The response should consist of the listing, repeated word for word.

═══ DATA SHOWN ═══

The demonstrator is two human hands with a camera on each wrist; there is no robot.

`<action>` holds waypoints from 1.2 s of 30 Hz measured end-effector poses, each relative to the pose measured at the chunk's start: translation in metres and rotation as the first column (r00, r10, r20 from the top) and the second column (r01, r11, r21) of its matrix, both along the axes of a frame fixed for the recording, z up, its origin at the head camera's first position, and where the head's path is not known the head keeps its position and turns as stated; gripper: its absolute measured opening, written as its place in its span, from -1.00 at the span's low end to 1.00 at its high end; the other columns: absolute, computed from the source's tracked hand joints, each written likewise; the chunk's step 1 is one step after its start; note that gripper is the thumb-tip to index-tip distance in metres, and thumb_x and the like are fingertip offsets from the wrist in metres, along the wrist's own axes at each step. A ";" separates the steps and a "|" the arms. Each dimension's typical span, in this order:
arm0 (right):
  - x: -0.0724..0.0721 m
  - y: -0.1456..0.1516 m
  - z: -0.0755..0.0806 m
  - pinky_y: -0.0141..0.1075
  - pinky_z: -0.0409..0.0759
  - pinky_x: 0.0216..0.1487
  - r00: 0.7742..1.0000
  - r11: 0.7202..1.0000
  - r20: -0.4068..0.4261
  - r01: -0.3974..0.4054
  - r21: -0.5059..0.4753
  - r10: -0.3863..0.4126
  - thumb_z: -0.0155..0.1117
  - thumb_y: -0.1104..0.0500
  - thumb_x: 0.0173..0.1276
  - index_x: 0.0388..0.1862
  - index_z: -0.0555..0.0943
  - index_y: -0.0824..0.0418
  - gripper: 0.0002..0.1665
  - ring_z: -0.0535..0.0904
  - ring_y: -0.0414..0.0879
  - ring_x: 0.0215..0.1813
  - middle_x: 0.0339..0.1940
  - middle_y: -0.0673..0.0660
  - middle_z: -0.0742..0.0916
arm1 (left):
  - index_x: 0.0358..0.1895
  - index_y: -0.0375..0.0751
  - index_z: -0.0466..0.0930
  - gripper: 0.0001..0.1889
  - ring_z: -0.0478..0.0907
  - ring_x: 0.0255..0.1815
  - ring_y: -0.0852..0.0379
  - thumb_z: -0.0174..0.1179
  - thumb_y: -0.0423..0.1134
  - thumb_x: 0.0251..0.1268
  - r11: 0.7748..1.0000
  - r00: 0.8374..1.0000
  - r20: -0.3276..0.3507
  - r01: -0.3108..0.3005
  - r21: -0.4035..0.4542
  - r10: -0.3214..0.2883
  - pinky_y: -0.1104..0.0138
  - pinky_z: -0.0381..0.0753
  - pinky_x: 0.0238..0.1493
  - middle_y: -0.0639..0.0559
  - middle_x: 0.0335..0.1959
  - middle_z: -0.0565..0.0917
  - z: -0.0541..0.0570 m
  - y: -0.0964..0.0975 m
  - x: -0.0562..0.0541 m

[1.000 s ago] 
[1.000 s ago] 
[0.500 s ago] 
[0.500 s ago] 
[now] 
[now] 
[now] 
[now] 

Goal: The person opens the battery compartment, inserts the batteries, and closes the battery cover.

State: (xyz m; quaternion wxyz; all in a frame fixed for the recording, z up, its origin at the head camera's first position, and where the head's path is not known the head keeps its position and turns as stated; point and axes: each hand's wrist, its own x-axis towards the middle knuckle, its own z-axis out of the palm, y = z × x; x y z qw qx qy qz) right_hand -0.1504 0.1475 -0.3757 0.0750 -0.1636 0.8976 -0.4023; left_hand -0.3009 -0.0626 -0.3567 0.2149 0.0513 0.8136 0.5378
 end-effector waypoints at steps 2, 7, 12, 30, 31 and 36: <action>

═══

#### ANSWER FOR THE TASK
The demonstrator is two human hands with a camera on each wrist; there is no robot.

`<action>` holds waypoints from 1.2 s of 30 Hz measured end-effector poses, each relative to the pose measured at the chunk's start: translation in metres and rotation as the first column (r00, r10, r20 from the top) and the second column (r01, r11, r21) of its matrix, both along the axes of a frame fixed for the recording, z up, its origin at the head camera's first position, and where the head's path is not known the head keeps its position and turns as stated; gripper: its absolute measured opening, written as its place in its span, from -1.00 at the span's low end to 1.00 at its high end; the other columns: absolute, computed from the source's tracked hand joints, each written likewise; the chunk's step 1 is one step after its start; note that gripper is the thumb-tip to index-tip distance in metres, and thumb_x and the like are fingertip offsets from the wrist in metres, along the wrist's own axes at each step. A ";" separates the steps and a "|" the arms. Each dimension's typical span, in this order:
arm0 (right):
  - x: -0.0724..0.0721 m
  - y: -0.1456..0.1516 m
  - z: -0.0755..0.0806 m
  - pinky_y: -0.0141..0.1075
  - pinky_z: -0.0409..0.0759
  - pinky_x: 0.0216..0.1487
  - r00: 0.7742..1.0000
  - r11: 0.7202..1.0000
  - r20: -0.4068..0.4261
  - r01: -0.3974..0.4054
  - r21: -0.5059..0.4753
  - r10: -0.3863..0.4126
  - thumb_z: -0.0155..0.1117
  - thumb_y: -0.1104..0.0500
  - thumb_x: 0.0173..0.1276
  - index_x: 0.0388..0.1862
  - index_z: -0.0555..0.0943
  - index_y: -0.0824..0.0418
  - gripper: 0.0002..0.1665
  - ring_z: -0.0535..0.0904
  - ring_y: -0.0414..0.0879
  - ring_x: 0.0215..0.1813
  - middle_x: 0.0339..0.1940
  - middle_y: -0.0673..0.0660
  - middle_z: -0.0742..0.0916
arm1 (left):
  - index_x: 0.0358..0.1895
  - index_y: -0.0375..0.0751
  - index_z: -0.0466..0.0930
  - gripper: 0.0001..0.1889
  - ring_z: -0.0478..0.0907
  - ring_x: 0.0255..0.1815
  - ring_y: -0.0852..0.0379
  - thumb_z: -0.0174..0.1179
  - thumb_y: -0.0423..0.1134
  - thumb_x: 0.0251..0.1268
  - r11: 0.7748..1.0000
  - r00: 0.8374..1.0000
  - r20: -0.3276..0.3507
  - r01: -0.3108..0.3005
  - r21: -0.4035..0.4542
  - r10: -0.3214..0.2883
  - pinky_y: -0.1104..0.0138
  - pinky_z: -0.0381..0.0753
  - pinky_x: 0.0238..0.1493
  - middle_y: -0.0639..0.0559
  - middle_x: 0.0335..0.1959
  - middle_z: -0.0565..0.0917
  - z: -0.0541..0.0570 m
  - y: -0.0964..0.0975 m
  - x: -0.0562..0.0541 m

[1.000 s ago] 
[1.000 s ago] 
[0.500 s ago] 
[0.500 s ago] 
[now] 
[now] 
[now] 
[now] 

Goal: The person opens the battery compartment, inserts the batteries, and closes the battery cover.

State: (xyz m; quaternion wxyz; all in a frame fixed for the recording, z up, its origin at the head camera's first position, and where the head's path is not known the head keeps its position and turns as stated; point and axes: each hand's wrist, its own x-axis towards the middle knuckle, its own z-axis out of the palm, y = z × x; x y z qw qx qy qz) right_hand -0.1504 0.1475 -0.3757 0.0750 -0.1636 0.8976 -0.4023; left_hand -0.3009 -0.0626 -0.3567 0.2149 0.0513 0.8136 0.5378
 end-effector waypoints at steps 2, 7, 12, 30, 31 and 36: <action>

The required output has now been supplied.